Les collectivités territoriales ont-elles un trésor caché ? En 2016, sur les trois secteurs publics (Etat, territorial, hospitalier), leur branche était la seule en excédent. Pas énorme (0,1 % du PIB, soit 3 milliards d'euros) mais comme dit Olivier Dussopt, le président de l'Association des petites villes de France, «nous sommes le moins mauvais portant des malades».

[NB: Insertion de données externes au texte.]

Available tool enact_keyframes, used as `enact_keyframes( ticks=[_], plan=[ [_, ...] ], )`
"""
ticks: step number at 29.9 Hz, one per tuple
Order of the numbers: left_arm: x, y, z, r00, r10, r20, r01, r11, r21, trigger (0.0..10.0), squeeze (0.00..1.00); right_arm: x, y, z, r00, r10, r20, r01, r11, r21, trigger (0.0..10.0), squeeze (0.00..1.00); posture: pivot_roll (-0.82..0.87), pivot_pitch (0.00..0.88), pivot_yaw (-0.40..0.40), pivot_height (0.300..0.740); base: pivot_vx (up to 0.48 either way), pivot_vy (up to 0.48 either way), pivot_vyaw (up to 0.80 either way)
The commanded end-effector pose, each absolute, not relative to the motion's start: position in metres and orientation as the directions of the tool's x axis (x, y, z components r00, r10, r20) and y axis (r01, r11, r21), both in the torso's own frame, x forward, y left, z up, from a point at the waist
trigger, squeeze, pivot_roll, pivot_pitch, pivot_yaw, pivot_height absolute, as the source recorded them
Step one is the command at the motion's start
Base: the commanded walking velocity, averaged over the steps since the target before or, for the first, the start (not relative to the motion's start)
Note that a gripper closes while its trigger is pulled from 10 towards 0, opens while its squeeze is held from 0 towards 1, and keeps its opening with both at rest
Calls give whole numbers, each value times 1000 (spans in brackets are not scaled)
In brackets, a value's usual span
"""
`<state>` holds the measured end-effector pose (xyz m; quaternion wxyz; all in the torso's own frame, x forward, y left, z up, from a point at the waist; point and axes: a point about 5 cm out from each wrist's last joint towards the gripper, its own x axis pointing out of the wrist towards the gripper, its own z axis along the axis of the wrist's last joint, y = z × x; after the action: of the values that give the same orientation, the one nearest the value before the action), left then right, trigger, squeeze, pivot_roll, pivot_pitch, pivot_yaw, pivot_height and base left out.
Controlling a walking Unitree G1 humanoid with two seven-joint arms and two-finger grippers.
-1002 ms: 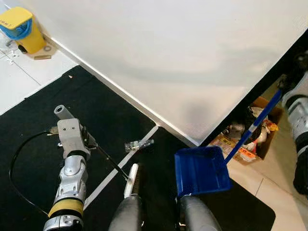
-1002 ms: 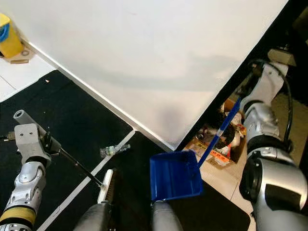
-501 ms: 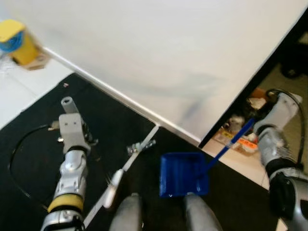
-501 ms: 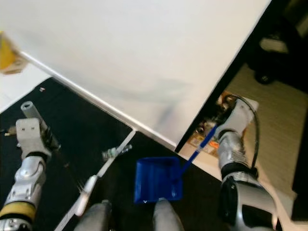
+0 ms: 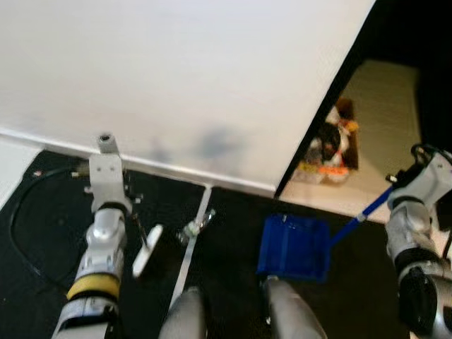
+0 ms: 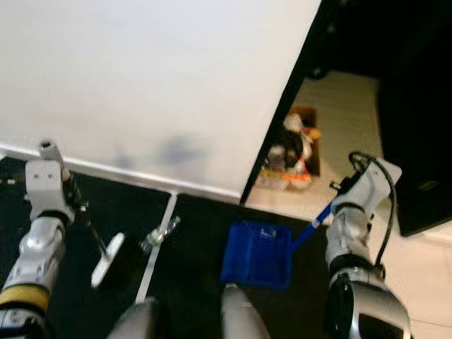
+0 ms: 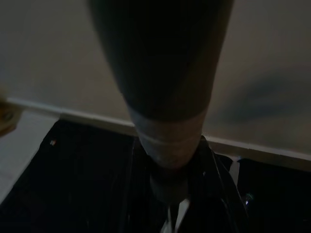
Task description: Sweep floor
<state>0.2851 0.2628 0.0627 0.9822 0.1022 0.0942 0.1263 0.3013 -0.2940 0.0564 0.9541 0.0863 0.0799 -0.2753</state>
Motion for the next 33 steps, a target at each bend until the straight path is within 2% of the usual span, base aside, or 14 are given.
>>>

N’ayant pas droit au déficit de fonctionnement, les collectivités territoriales ont bien été obligées d’absorber, durant le quinquennat de François Hollande, trois années de baisse des dotations (10 milliards d’euros) en rognant sur leurs dépenses.
«Economies intelligentes»
Et voilà qu'aujourd'hui, Emmanuel Macron leur demande un effort supplémentaire de 13 milliards, réparti sur les années à venir, et réalisé en faisant «des économies intelligentes», comme il le leur a dit lors de la conférence des territoires de juillet. Le chef de l'Etat avait alors insisté sur la rupture avec les choix de ses prédécesseurs : «La logique aurait voulu que nous passions par la baisse des dotations, mais nous ne le ferons pas.»
Toutefois, ce changement de méthode, passant d'une baisse des dotations de l'Etat à une obligation d'économies de fonctionnement, n'a guère rassuré les élus. Philippe Laurent (UDI), secrétaire général de l'Association des maires de France (AMF) et membre du Comité des finances locales, y voit un changement périlleux pour la décentralisation. «François Hollande nous disait : "J'ai besoin d'argent, faites comme vous voulez, mais débrouillez-vous." Là, c'est pensé d'une autre façon : "On ne vous prendra pas d'argent mais on vous dit comment il faut faire pour l'économiser et on vous met des limites".» Ce passage du «contrôle du déficit» au «contrôle des dépenses» lui paraît d'autant plus dangereux qu'une fois raboté tout ce qui peut l'être dans le fonctionnement d'une commune, «le plus dur sera la chute des investissements, déjà passés de 55 à 45 milliards d'euros par an entre 2013 et 2017».
En bout de course
André Laignel, vice-président de l'AMF, voit également dans ces mesures une suite du procès que le gouvernement leur fait : «Nous serions dépensiers, inefficaces, clientélistes avec les emplois aidés…» a-t-il déploré lundi sur France 2. Il entend souligner que «la dette des communes et des intercommunalités représente 4 à 4,5 % de la dette française alors qu'elles assurent 70 % de l'investissement».
Ce que confirme la commission des Finances du Sénat. Dans son rapport sur le projet de loi de finances 2018, elle écrit qu'«en 2016, la réduction du déficit a été portée à hauteur de 60 % par les administrations publiques locales alors que celles-ci ne représentent que 20 % des dépenses et des recettes publiques». Elle pointe, elle aussi, les effets du serrage de vis sur les investissements : «En 2016, l'investissement des collectivités territoriales a connu une diminution de 3 % après avoir diminué de 8,4 % en 2015 et de 7,7 % en 2014.»
Mais surtout, la commission estime que le gouvernement s'égare dans ses calculs. «Si cette interprétation est exacte en valeur, elle est fausse en volume.» Pour les sénateurs, l'économie demandée serait, en bout de course, «de l'ordre de 21 milliards d'euros ».
Interdites de déficit par la Constitution, les collectivités ont fait les efforts qu'il fallait pour avaler les 10 milliards d'euros de baisse des dotations. Et puisqu'ils y sont arrivés, l'exécutif leur demande de continuer de plus belle. «Une lecture comptable transforme cette situation positive en situation intenable», dit Olivier Dussopt. «On pourrait se mettre en faillite mais comme on ne le fait pas, on est piégés», résume Philippe Laurent.